__WORK TO BE COMPLETED__.
Examine every line of the listing below. Count those containing "document" and state only the result.
━━━━━ ENTRIES SUPPLIED ━━━━━
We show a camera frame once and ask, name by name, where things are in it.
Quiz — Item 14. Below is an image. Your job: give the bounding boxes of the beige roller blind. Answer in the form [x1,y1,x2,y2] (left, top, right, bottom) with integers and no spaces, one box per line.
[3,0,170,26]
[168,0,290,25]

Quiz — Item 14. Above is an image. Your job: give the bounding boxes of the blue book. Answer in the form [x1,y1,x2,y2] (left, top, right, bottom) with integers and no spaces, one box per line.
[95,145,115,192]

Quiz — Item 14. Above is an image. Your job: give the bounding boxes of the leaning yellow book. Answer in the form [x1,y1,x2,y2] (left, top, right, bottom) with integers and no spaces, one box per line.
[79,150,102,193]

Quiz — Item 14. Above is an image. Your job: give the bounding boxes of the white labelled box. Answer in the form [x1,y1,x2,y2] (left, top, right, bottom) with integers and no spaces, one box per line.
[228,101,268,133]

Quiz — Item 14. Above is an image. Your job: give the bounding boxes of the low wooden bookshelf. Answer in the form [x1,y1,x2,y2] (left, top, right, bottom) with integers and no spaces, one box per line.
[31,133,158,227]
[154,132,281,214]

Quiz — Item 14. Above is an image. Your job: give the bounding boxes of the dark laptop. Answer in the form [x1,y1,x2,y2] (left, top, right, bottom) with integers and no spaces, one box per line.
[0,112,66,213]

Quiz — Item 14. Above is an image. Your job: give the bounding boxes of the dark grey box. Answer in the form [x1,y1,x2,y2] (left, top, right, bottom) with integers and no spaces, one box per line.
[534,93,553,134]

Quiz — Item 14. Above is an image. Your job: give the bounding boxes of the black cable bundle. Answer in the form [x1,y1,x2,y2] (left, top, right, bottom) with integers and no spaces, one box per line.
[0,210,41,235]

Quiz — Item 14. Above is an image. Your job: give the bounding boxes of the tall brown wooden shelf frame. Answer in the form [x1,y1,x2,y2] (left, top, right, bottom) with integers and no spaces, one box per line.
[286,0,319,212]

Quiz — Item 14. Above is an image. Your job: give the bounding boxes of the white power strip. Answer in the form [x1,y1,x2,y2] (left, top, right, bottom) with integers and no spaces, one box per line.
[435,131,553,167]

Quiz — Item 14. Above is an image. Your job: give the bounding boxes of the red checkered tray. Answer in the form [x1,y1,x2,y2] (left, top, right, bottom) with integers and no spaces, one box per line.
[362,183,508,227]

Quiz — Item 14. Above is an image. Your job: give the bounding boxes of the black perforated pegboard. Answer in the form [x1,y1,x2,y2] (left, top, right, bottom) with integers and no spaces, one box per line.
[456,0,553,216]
━━━━━
━━━━━ ENTRIES SUPPLIED ━━━━━
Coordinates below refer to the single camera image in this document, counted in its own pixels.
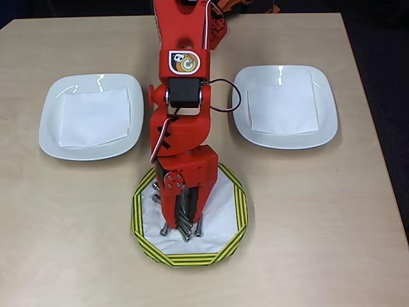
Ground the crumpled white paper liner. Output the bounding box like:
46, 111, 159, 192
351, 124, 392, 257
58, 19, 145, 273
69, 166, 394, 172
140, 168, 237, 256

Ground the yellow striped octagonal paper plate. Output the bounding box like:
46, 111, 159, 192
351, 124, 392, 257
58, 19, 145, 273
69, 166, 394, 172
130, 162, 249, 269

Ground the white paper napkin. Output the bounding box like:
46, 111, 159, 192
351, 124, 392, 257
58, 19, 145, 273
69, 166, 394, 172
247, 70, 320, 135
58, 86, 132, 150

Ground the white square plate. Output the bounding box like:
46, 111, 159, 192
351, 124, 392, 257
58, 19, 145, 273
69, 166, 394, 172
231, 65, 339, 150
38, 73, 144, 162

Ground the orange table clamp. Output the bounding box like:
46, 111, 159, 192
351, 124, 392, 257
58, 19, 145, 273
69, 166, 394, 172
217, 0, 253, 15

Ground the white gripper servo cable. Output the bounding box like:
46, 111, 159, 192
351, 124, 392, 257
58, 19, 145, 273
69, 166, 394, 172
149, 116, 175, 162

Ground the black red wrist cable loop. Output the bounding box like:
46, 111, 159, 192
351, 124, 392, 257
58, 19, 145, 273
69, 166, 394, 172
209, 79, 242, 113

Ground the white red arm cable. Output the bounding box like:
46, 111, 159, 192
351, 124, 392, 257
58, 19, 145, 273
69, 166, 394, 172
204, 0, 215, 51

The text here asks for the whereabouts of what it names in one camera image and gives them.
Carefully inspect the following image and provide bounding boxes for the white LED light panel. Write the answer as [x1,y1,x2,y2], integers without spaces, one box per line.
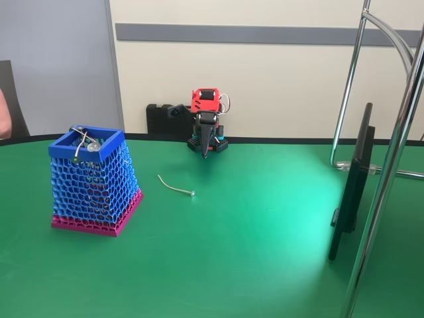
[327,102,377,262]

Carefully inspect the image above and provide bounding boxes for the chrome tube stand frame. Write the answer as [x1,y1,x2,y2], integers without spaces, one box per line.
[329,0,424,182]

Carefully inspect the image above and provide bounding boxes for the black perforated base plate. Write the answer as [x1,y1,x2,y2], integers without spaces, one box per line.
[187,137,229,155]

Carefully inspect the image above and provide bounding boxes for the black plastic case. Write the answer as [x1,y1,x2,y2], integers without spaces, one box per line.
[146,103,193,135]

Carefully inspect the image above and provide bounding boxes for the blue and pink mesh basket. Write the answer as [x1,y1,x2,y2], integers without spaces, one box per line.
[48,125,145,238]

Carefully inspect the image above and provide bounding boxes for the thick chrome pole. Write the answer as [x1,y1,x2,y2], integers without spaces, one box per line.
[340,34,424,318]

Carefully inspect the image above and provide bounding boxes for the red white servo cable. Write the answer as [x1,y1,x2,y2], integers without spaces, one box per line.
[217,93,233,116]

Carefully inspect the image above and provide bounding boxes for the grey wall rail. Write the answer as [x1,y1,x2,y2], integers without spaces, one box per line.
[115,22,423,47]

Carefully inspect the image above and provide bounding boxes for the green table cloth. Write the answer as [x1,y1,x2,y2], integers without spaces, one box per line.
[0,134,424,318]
━━━━━
━━━━━ ENTRIES SUPPLIED ━━━━━
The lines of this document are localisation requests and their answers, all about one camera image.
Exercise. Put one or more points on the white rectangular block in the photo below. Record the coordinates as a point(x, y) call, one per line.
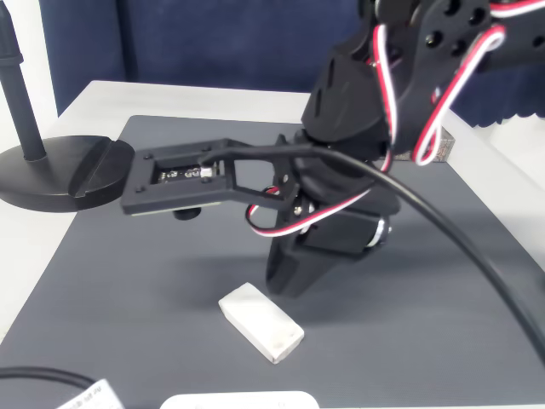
━━━━━
__SOLUTION TO THIS TASK__.
2